Pode esperar mais que uma revolução quem entra no universo desconhecido do tomate. A água, polpa e açúcar que contém permite-lhe uma flexibilidade sem par na cozinha e as transformações culinárias tornam-no num amigo exigente do vinho.

Na próxima vez que ouvir falar do México, para além da tequi­la, mezcal e malaguetas, pense no que do lado de cá do Atlân­tico outrora não havia de todo em todo até meados do século XVII e que hoje é inteira­mente devido à importação daquele terri­tório da América Central. O rol é imenso e inclui praticamente todas as leguminosas que temos (grão, feijão, etc.), o milho, o pi­mento, o chocolate, e o tomate, entre mui­tos outros. De todos, contudo, é talvez o to­mate o que provoca maior perplexidade, já que aparece em todos os compêndios co­mo base de cozinhas tão variadas quanto a portuguesa e a italiana. A propósito, terá sido Cristóvão Colombo a batizar o fruto/legume como «maçã de ouro», ao dar com ela do lado de lá do oceano. «Pommi d’oro», escreveu, referindo-se à primeira espécie, de matiz dourado, com que deparou. Fi­cou pomodoro em italiano, e tomato em in­glês, do asteca zitomatl, uma das maiores glórias de todos os tempos, como sabor e ingrediente básico no mundo inteiro.

Porque decidimos falar um pouco sobre isto? Porque estamos neste momento em mudança do inverno para o verão, quan­do passamos dos estufados longos às sa­ladas frescas à mesa. Da refeição formal ao petisco soalheiro. Ou do caloroso ao refrescante.
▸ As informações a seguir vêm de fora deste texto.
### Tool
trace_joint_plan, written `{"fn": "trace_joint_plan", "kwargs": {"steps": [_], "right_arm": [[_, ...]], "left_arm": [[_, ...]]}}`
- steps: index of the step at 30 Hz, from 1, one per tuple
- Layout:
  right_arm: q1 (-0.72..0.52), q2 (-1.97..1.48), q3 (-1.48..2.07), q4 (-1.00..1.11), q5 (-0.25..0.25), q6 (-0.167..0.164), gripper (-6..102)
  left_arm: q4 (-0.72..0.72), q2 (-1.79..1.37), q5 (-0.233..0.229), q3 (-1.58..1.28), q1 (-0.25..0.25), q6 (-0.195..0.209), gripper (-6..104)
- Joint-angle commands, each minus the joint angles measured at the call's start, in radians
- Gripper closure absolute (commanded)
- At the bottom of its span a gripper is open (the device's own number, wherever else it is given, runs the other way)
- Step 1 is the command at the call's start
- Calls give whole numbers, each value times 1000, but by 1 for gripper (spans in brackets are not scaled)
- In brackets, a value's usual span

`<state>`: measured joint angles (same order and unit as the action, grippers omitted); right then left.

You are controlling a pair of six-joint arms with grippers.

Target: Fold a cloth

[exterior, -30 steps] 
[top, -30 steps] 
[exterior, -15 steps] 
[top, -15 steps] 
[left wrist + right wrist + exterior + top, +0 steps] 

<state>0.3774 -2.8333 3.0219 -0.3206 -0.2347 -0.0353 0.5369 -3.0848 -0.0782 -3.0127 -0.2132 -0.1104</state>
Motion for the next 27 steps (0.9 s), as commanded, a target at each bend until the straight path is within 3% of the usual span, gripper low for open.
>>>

Os semblantes aligeiram–se em todos os que visitamos ou nos visi­tam, o sorriso fácil aparece mais e Afrodite acaba por fazer das suas. Bem-vinda primavera!
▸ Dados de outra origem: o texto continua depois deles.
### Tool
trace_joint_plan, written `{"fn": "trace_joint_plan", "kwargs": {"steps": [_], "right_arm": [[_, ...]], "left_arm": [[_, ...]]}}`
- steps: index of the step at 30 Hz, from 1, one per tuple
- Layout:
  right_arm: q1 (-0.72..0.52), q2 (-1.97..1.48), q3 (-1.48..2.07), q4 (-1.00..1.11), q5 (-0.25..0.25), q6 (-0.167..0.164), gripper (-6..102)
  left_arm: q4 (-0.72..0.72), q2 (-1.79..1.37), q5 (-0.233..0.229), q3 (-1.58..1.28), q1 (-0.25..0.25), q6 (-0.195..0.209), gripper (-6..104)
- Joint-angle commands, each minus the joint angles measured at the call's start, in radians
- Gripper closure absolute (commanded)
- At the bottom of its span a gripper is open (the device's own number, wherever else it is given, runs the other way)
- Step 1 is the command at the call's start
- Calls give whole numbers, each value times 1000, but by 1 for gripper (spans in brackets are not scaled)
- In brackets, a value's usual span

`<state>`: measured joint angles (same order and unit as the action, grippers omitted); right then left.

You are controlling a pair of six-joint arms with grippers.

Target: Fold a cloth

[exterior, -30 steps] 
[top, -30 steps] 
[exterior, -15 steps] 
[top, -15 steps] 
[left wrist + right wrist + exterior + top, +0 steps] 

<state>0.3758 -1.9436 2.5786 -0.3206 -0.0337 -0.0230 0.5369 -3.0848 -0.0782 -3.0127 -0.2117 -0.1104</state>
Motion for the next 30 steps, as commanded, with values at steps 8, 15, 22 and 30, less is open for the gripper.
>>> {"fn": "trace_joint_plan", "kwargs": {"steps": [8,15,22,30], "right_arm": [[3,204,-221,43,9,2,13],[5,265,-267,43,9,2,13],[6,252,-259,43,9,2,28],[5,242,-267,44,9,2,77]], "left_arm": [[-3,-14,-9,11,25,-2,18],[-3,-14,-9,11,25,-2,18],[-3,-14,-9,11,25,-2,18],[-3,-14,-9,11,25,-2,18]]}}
De forma muito discreta o tomate co­manda, na verdade, a harmonização ide­al com o vinho, através dos pontos de co­zedura do primeiro e perfil enológico do segundo. Como tal, a dupla merece a apli­cação dos sentidos e experiências conse­cutivas de maridagem. A mais simples é a do tomate cortado em rodelas, fresco e sem muito tempo de frigorífico. Quando lhe aplicamos um vinho com acidez pro­nunciada, como é o caso do vinho ver­de, sentimos-lhe os componentes ácidos e frescos, exaltando normalmente a fru­ta que evanesce do vinho. Já se deitamos algumas pedras de flor de sal no toma­te cortado começamos a precisar mais de corpo do que de acidez, pelo que um vinho alentejano com madeira pode ser uma boa solução. Se passamos o tomate inteiro por uma transformação lenta de algumas horas a 80 Cº no forno – equi­valente a confitar –, já entra um bran­co mais profundo, como é o caso do En­cruzado do Dão. Assamos o tomate, recheado por exemplo com carne picada e queijo, e o branco já tem de ficar à porta, está na altura de dar lugar ao tinto, que mesmo assim não deve pesar demasia­do no encontro. Ficaria bem por exem­plo um tinto de Palmela. Só nos pratos de cozedura lenta e prolongada é que final­mente precisamos de um tinto comple­xo e encorpado, dada a transformação do tomate ao longo do processo, parte im­portante do fundo culinário em causa. Altura para optar por exemplo por um reserva tinto duriense. Há ainda uma di­versidade considerável de pratos, petis­cos e aperitivos com concentrados de to­mate, ketchups e tomate seco que vale a pena provar contra um vinho rosé. De­pois destas experiências, vai ganhar uma desenvoltura diferente no tocante a har­monizações vínicas. Afinal é tudo uma questão… de tomates!